The dollar has been falling for seven weeks, but a chart stretching back two years shows that the bull market begun at that time still has credibility if no longer youthful vigor. My bull market target remains 124.79, with a lesser objective at 112.14 that can serve as a minimum upside object for 2024. Notice that just a little more downside to the green line (x=102.95) would trigger a routine 'mechanical' buy. Thereafter, the anticipated rally to at least p=106.31 would give us an objective way to determine whether the bull is robust enough to reach the targets given above. If this occurs, it would imply that the global financial system is no longer in Kansas. Indeed, deflationary pressure on all who owe dollars would have turned the commercial banking system and the American heartland into a landscape of bankruptcies.

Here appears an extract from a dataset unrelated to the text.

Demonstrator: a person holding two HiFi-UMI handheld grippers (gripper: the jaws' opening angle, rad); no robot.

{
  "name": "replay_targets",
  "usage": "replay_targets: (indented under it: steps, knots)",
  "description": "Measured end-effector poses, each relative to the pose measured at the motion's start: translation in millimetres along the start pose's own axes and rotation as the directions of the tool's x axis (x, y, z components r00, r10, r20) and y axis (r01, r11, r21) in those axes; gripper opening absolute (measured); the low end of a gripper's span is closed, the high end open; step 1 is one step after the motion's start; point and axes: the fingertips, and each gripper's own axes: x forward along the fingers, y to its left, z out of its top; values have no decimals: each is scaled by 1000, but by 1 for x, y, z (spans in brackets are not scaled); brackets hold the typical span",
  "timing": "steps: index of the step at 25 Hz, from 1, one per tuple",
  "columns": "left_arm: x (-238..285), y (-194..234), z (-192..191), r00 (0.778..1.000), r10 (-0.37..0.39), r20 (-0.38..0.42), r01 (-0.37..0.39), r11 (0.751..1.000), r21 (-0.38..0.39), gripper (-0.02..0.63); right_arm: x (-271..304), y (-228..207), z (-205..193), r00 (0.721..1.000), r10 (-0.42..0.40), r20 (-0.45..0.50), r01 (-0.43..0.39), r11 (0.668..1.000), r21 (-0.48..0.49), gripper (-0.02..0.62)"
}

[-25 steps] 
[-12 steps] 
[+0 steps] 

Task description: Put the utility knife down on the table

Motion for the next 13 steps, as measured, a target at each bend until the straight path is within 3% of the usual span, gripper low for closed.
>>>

Gold delivered on a 'mechanical' buy last week without getting anywhere near the 1955 stop-loss that would have applied. I'll therefore stick with the longstanding target at 2070.70, although the impulse leg that produced it leaves something to be desired. Specifically, it peaked without having exceeded the 'external' peak at 2028.60 recorded on July 20. The rally was impulsive nonetheless because it surpassed other 'external' peaks along the way, but the fact that it looked the high at 2028.60 in the eye, so to speak, without being able to hurdle it suggests reticence and uncertainty in buyers. ______ UPDATE (Nov 24): Scant progress last week produced no change in my analysis or outlook. _______ UPDATE (Nov 28, 4:12 p.m.): With the futures head-butting peaks recorded on Halloween near $2,000, gold's handlers had little choice but to let 'er rip toward the $2070 target we've been using to keep from getting fooled or scared into submission. The smaller pattern shown in this chart, with a 2074.30 target, provides a finer shading if you want to trade this vehicle. ________ UPDATE (Nov 29, 10:53 a.m.): The effortless move through p=2033 of this pattern has all but clinched more upside over the next two weeks to at least 2131.00. Once buyers have pulverized that Hidden Pivot resistance, look for a blitzkrieg rally to 2200 and higher. ________ UPDATE (Dec 1, 10:45 a.m.): February Gold has precisely achieved a $2073 target equivalent to the still unachieved one at $2070 in the December contract. This is a contango oddity, but our focus should be on the February contract, since it is the active month. Here's the chart: https://bit.ly/3N7YgD7
More progress to at least 35.68, the Hidden Pivot target of the reverse pattern shown, seems all but certain, but it's what happens after that that can help us gauge the strength of the uptrend begun in early October from around 30. The first peak lies at 36.85, an 'internal' high just 17 cents above the target. The second, an 'external' that should offer more resistance, is at 36.14. It is important because a push past it would generate the most powerful impulse leg we've seen in this vehicle since early spring. That would set up a likely test of the 39.70 peak from mid-July and thence a possible run-up into the low-to-mid-40s. ________ UPDATE (Nov 24): A push past the 36.14 peak note above appears imminent. However, I will be paying close attention to whether the rally stalls at 36.61, a voodoo number that is shortable with a reverse-pattern trigger interval of 50 cents. _______ UPDATE (Nov 28, 4:42 p.m.): GDXJ has blown past the p=36.28 midpoint resistance of this pattern with such force that the 42.09 rally target I first identified here six weeks ago in mid-October should now be viewed as all but certain to be achieved.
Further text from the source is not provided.